> Work task:
Lines from the beginning of the data below through the one containing "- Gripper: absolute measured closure" are to be printed exactly as they appear.

> Recorded data:
*** Begin section ***
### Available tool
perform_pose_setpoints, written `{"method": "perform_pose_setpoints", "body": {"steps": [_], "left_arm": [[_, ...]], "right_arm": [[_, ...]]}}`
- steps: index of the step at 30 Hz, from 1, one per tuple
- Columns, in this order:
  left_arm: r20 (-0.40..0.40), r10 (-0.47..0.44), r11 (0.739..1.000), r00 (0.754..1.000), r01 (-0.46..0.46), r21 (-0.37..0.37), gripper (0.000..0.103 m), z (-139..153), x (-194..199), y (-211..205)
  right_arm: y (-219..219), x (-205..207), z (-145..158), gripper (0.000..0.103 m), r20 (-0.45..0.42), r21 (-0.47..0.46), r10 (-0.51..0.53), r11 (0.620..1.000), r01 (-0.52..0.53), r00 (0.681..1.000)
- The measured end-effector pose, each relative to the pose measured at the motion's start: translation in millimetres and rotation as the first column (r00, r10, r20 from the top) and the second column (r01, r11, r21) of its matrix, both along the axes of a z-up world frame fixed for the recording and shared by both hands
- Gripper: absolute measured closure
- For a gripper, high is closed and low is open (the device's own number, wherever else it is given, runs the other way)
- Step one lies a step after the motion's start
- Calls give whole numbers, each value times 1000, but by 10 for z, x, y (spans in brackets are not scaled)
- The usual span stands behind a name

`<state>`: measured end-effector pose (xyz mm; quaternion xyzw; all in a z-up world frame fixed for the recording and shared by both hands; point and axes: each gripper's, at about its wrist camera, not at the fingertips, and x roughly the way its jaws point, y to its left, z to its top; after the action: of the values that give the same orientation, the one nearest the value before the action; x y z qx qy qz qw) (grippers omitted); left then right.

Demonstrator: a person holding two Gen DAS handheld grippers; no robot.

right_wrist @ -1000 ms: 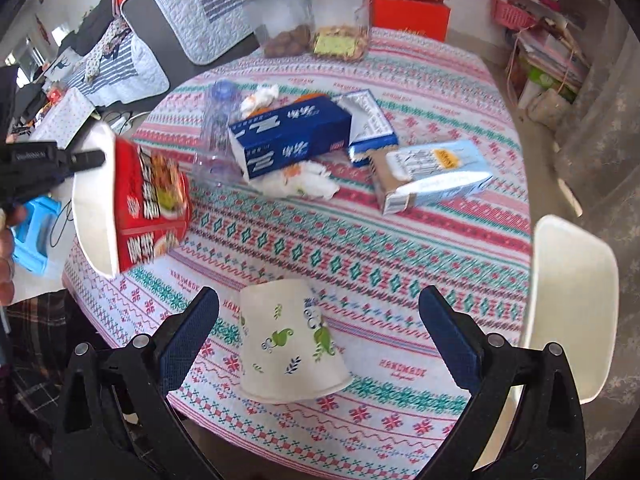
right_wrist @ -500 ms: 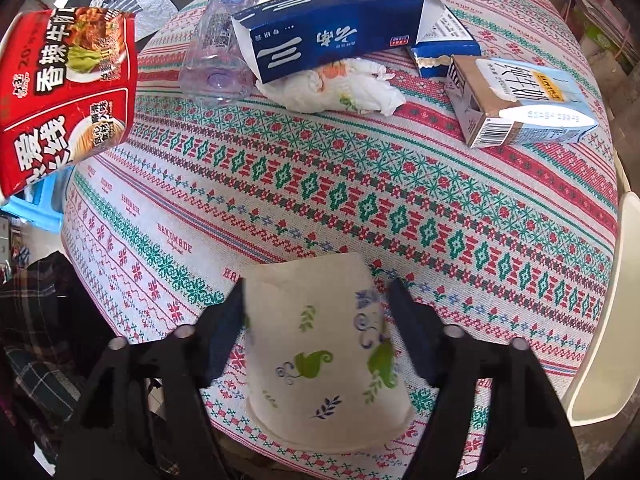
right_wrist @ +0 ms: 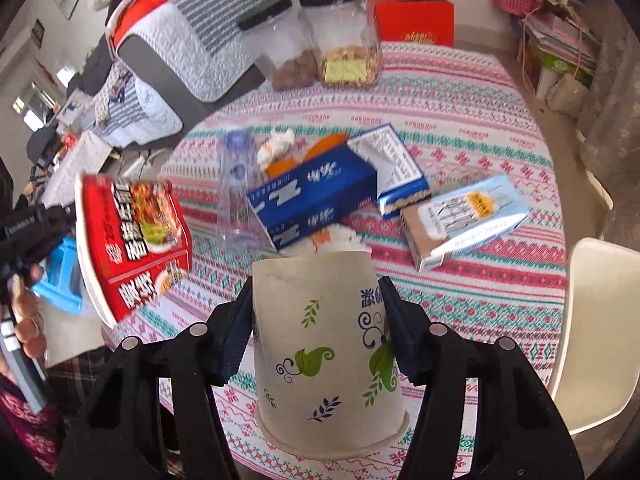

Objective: Collect trash
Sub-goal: 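Drop the paper cup and red noodle cup into the white bin with both grippers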

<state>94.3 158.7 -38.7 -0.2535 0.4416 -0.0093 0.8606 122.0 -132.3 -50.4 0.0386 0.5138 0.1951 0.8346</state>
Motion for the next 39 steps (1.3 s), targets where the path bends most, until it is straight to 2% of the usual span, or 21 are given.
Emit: {"method": "perform_pose_setpoints", "body": {"steps": [3, 6, 9, 13, 18, 22, 26, 29, 33, 34, 35, 36, 38, 39], "left_arm": [[10, 1, 1000, 1000, -1, -7, 98, 22, 14, -24], [21, -2, 1000, 1000, 2, -16, 98, 45, 29, -52], [44, -11, 999, 999, 13, -33, 98, 84, 38, -91], [71, -22, 998, 997, 26, -52, 98, 137, 58, -162], [87, -46, 995, 995, 54, -86, 98, 159, 92, -296], [95, -61, 993, 994, 70, -99, 98, 164, 131, -408], [100, -80, 990, 992, 91, -106, 98, 160, 167, -547], [99, -101, 986, 990, 113, -120, 99, 150, 206, -672], [108, -141, 979, 984, 154, -129, 98, 159, 241, -893], [112, -153, 977, 982, 167, -133, 98, 169, 254, -956], [116, -165, 974, 980, 180, -140, 98, 178, 266, -1026], [120, -177, 969, 977, 194, -150, 98, 186, 283, -1101], [124, -200, 962, 972, 218, -162, 98, 198, 317, -1262], [124, -214, 958, 969, 233, -165, 98, 208, 336, -1355]], "right_arm": [[-86, 24, 226, 46, 88, 44, -75, 996, 71, 993], [-291, 57, 412, 46, 175, 73, -161, 986, 151, 971], [-463, 67, 544, 46, 264, 78, -250, 968, 237, 932], [-744, 37, 653, 45, 348, 92, -368, 929, 360, 862], [-1139, -24, 696, 45, 415, 95, -510, 848, 522, 754], [-1447, -110, 721, 45, 496, 71, -590, 759, 647, 637], [-1766, -170, 699, 44, 520, 42, -649, 670, 742, 556], [-1956, -209, 659, 44, 534, 4, -671, 610, 792, 514], [-2136, -208, 583, 42, 520, -45, -687, 571, 819, 508], [-2153, -223, 578, 40, 522, -59, -688, 560, 826, 504], [-2187, -234, 576, 31, 526, -70, -688, 552, 831, 501], [-2223, -262, 581, 25, 530, -69, -690, 544, 836, 493], [-2287, -347, 625, 11, 543, -48, -700, 525, 850, 464], [-2318, -387, 652, 8, 549, -42, -702, 518, 854, 453]]}}
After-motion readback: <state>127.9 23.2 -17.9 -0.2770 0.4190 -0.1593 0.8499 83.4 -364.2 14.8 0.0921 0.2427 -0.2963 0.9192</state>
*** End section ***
> Solution to this task:
### Available tool
perform_pose_setpoints, written `{"method": "perform_pose_setpoints", "body": {"steps": [_], "left_arm": [[_, ...]], "right_arm": [[_, ...]]}}`
- steps: index of the step at 30 Hz, from 1, one per tuple
- Columns, in this order:
  left_arm: r20 (-0.40..0.40), r10 (-0.47..0.44), r11 (0.739..1.000), r00 (0.754..1.000), r01 (-0.46..0.46), r21 (-0.37..0.37), gripper (0.000..0.103 m), z (-139..153), x (-194..199), y (-211..205)
  right_arm: y (-219..219), x (-205..207), z (-145..158), gripper (0.000..0.103 m), r20 (-0.45..0.42), r21 (-0.47..0.46), r10 (-0.51..0.53), r11 (0.620..1.000), r01 (-0.52..0.53), r00 (0.681..1.000)
- The measured end-effector pose, each relative to the pose measured at the motion's start: translation in millimetres and rotation as the first column (r00, r10, r20 from the top) and the second column (r01, r11, r21) of its matrix, both along the axes of a z-up world frame fixed for the recording and shared by both hands
- Gripper: absolute measured closure

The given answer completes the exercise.